[Exercise brief]: For each line of the listing, output an exact copy.

[Information shown]:
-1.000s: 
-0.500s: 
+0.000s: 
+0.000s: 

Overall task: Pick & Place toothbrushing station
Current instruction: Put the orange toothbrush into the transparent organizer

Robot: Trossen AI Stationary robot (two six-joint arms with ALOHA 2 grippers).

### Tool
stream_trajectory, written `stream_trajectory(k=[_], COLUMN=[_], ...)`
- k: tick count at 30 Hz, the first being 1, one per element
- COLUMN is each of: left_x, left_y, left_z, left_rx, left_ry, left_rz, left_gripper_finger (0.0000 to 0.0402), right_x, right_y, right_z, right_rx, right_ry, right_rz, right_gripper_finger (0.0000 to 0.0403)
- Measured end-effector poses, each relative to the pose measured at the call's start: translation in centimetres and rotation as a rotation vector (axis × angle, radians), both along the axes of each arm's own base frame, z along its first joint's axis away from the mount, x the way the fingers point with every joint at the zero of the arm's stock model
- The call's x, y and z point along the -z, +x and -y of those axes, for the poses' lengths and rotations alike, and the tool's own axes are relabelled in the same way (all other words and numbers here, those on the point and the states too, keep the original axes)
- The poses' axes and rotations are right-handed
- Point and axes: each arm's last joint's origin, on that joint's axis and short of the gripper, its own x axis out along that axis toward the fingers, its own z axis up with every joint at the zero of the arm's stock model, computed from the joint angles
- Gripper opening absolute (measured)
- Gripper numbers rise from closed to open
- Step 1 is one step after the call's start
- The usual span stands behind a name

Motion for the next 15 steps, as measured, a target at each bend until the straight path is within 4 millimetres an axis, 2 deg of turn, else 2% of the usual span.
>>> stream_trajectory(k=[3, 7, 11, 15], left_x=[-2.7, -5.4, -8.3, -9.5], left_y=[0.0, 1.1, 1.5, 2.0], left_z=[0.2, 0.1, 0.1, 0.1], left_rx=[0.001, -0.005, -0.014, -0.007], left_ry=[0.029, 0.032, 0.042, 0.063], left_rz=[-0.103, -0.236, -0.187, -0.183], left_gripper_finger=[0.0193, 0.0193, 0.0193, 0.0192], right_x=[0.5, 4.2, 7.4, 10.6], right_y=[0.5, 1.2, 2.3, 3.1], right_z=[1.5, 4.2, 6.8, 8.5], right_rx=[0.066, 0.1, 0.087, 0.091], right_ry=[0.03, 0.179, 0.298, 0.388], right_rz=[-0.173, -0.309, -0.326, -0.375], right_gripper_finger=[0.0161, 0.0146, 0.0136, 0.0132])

[Task answer]:
-1.000s: 
-0.500s: 
+0.000s: 
+0.000s: 

Overall task: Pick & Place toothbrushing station
Current instruction: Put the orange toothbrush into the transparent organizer

Robot: Trossen AI Stationary robot (two six-joint arms with ALOHA 2 grippers).

### Tool
stream_trajectory, written `stream_trajectory(k=[_], COLUMN=[_], ...)`
- k: tick count at 30 Hz, the first being 1, one per element
- COLUMN is each of: left_x, left_y, left_z, left_rx, left_ry, left_rz, left_gripper_finger (0.0000 to 0.0402), right_x, right_y, right_z, right_rx, right_ry, right_rz, right_gripper_finger (0.0000 to 0.0403)
- Measured end-effector poses, each relative to the pose measured at the call's start: translation in centimetres and rotation as a rotation vector (axis × angle, radians), both along the axes of each arm's own base frame, z along its first joint's axis away from the mount, x the way the fingers point with every joint at the zero of the arm's stock model
- The call's x, y and z point along the -z, +x and -y of those axes, for the poses' lengths and rotations alike, and the tool's own axes are relabelled in the same way (all other words and numbers here, those on the point and the states too, keep the original axes)
- The poses' axes and rotations are right-handed
- Point and axes: each arm's last joint's origin, on that joint's axis and short of the gripper, its own x axis out along that axis toward the fingers, its own z axis up with every joint at the zero of the arm's stock model, computed from the joint angles
- Gripper opening absolute (measured)
- Gripper numbers rise from closed to open
- Step 1 is one step after the call's start
- The usual span stands behind a name

Motion for the next 15 steps, as measured, a target at each bend until the straight path is within 4 millimetres an axis, 2 deg of turn, else 2% of the usual span.
>>> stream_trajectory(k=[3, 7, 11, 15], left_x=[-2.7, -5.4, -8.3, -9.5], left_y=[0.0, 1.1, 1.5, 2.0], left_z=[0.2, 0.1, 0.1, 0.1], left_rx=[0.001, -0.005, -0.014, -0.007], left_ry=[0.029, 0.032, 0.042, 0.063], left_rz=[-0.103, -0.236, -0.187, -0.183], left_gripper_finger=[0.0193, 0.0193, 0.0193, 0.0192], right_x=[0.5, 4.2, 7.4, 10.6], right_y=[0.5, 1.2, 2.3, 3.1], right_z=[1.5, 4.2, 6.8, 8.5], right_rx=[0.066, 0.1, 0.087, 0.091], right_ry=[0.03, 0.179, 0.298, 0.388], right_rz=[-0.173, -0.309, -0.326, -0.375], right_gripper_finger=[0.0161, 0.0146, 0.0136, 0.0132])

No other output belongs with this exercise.